Postby theseeker » Sun Jan 11, 2009 12:42 am

((Hey everyone. Was reading a couple of stories around here that were very well written and was inspired to try my own. I'm going to try and write this short story like a book would be written, though it's just really an idea right now. If you do like it though, please let me know and I'll continue. Thanks.))


Rusty’s cigarette flew out of his window. It flew from the tip of his fingers to the long, asphalt road his car was speeding down, bouncing off the ground three times before coming to an indifferent stop near a yellow dotted line that split the coming lane from the going lane. Rusty was in the going lane, and the going lane was going deep into the belly of the Colorado plateau, hanging up in the northeastern part of Arizona. His dirty-blonde hair was being tugged back from his head in cool waves from the passing Arizona air, and it wasn’t long before he had another cigarette already up and lit in the corner of his mouth. The sun was starting to drop over the western horizon, and an old Lynyrd Skynyrd tune was cranked up, blasting out of all four of the two-inch speakers that made up the Pontiac’s stereo system. The song was good, but was being slightly thrown out of sync by a series of random thumps coming from the rear end of the vehicle. If there was one thing Rusty hated, it was having a perfectly good Lynyrd Skynyrd song being messed up for no good reason. He played with the idea of ignoring the thumps and simply turning the music up a little louder as he sucked down a long drag off his cigarette. The Arizona desert was ripping by him at sixty miles per hour just over his left shoulder. Just the desert. Nothing else around for miles.
The old Pontiac pulled off to the side of the road, the Skynyrd inside lowered to a volume that did the screaming lead guitars no justice. Rusty stuck the car into park, killed the ignition and with a tug of the handle, kicked the door right out to it’s hinges end. He tossed his booted feet outside and stood up to stretch out and let the sinking sun hit him with all it’s dying glory. The music was over, but the thumps from the rear of the car were growing louder by the second. More frequent to. Rusty let out a long breath and flicked his cigarette off to the side of the road. He stepped around to the back of the car and plugged the keys into the trunk release. He opened it and there she was.
She was laying on her side, faced towards him, and her hands were pulled around to her backside hidden from view. They were like that because Rusty has wrapped about six feet of rope around her wrists horizontally and vertically, binding them and hiding the knot high away from her fingers. Her ankles were wrapped together the same way, keeping her feet from doing much moving. She still was managing to kick the hell out of the inside of the trunk though.
“Now why are you doin that darlin’? Raisin up one helluva commotion and wrecking my Skynyrd song?” Rusty questioned, placing one hand on the trunk lid and leaning inwards.

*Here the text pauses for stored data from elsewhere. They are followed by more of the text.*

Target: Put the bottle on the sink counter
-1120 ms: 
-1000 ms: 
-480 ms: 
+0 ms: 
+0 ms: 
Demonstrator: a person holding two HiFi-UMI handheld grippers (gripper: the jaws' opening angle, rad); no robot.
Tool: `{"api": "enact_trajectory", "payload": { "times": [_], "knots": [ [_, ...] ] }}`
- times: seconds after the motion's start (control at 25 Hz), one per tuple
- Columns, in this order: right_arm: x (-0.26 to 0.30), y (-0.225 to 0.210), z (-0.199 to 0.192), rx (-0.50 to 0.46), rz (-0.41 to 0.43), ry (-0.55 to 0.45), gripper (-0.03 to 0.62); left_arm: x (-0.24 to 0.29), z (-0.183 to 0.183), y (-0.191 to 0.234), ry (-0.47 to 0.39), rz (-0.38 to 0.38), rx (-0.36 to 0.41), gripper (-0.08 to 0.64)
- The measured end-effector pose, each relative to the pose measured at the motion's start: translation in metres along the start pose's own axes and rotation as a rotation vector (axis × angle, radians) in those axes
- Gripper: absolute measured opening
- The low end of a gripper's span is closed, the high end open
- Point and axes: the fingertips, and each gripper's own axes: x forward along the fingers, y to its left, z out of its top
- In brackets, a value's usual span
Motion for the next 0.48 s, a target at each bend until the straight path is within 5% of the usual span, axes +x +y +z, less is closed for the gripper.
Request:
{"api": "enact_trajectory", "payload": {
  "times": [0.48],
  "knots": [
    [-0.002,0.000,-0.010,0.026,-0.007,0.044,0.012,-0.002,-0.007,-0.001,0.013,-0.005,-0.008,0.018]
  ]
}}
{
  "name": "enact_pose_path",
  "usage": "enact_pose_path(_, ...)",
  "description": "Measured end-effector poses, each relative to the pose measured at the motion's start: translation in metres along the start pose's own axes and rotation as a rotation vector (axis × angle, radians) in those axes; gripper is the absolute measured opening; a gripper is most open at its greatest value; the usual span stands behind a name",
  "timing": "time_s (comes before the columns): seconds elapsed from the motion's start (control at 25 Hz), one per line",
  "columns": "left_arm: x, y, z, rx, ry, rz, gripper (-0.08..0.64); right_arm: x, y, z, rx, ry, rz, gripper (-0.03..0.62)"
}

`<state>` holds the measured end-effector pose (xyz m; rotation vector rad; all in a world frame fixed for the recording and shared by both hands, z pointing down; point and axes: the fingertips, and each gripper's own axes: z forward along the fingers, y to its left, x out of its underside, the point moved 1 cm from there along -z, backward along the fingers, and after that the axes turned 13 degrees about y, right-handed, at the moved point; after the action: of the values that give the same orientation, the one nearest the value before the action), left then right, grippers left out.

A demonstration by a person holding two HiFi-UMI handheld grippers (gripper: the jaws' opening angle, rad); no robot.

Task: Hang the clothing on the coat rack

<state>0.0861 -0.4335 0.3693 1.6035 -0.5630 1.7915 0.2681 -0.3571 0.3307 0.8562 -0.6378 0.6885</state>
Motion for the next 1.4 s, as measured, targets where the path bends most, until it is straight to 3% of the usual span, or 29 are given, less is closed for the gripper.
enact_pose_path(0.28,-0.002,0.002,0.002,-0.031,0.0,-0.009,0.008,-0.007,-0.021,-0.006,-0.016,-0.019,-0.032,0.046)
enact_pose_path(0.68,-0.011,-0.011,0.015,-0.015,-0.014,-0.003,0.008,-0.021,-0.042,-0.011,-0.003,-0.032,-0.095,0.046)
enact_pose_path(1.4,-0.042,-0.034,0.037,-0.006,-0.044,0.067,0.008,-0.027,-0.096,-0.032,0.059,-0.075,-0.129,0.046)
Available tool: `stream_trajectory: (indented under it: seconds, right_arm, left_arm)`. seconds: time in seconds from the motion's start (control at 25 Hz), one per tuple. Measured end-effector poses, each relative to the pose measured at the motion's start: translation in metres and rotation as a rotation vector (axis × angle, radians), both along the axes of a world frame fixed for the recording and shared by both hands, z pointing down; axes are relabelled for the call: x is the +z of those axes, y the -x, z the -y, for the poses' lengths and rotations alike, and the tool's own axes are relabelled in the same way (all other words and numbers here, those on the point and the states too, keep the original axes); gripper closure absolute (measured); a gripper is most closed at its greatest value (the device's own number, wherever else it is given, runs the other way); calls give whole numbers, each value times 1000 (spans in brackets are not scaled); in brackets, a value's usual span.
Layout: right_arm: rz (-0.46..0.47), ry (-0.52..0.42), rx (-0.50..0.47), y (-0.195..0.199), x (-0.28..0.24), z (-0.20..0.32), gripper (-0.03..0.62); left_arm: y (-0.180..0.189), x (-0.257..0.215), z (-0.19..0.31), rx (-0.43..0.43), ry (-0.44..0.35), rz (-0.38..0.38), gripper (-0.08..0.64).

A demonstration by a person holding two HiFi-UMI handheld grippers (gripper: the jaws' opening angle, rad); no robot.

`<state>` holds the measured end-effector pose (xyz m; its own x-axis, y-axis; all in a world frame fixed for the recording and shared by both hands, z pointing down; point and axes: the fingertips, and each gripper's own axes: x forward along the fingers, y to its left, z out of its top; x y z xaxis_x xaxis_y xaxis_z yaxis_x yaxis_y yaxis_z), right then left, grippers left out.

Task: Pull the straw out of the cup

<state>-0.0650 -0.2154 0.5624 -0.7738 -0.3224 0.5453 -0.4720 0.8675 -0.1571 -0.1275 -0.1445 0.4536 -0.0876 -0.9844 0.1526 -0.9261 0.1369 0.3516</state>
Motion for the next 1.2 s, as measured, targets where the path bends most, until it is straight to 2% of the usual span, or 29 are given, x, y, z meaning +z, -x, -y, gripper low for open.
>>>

The girl had no response. She couldn’t have one. Rusty had wrapped a lengthy piece of cloth around the lower half of her face several times. It was wedged snugly between her lips and teeth, keeping her mouth from doing much moving. Her green eyes were fully of fury though, and did enough speaking on their own. Rusty grinned. He was so happy he’d caught this beautiful creature. Her less-than-shoulder-length brownish-auburn hair hung around her face in sweaty clumps, but he still thought she was stunning. He reached down and pushed some out of the way of her face. She responded by letting out some fierce shouts that the gag in her mouth kept quiet and impossible to understand.
“Now you know I don’t understand none of that mumble-talk! If I unwrap that big mouth of yours, you best have something important to say. It’s a bit of a pain in the ass to do all that wrap’n and unwrap’n for no damn good reason, ya hear?”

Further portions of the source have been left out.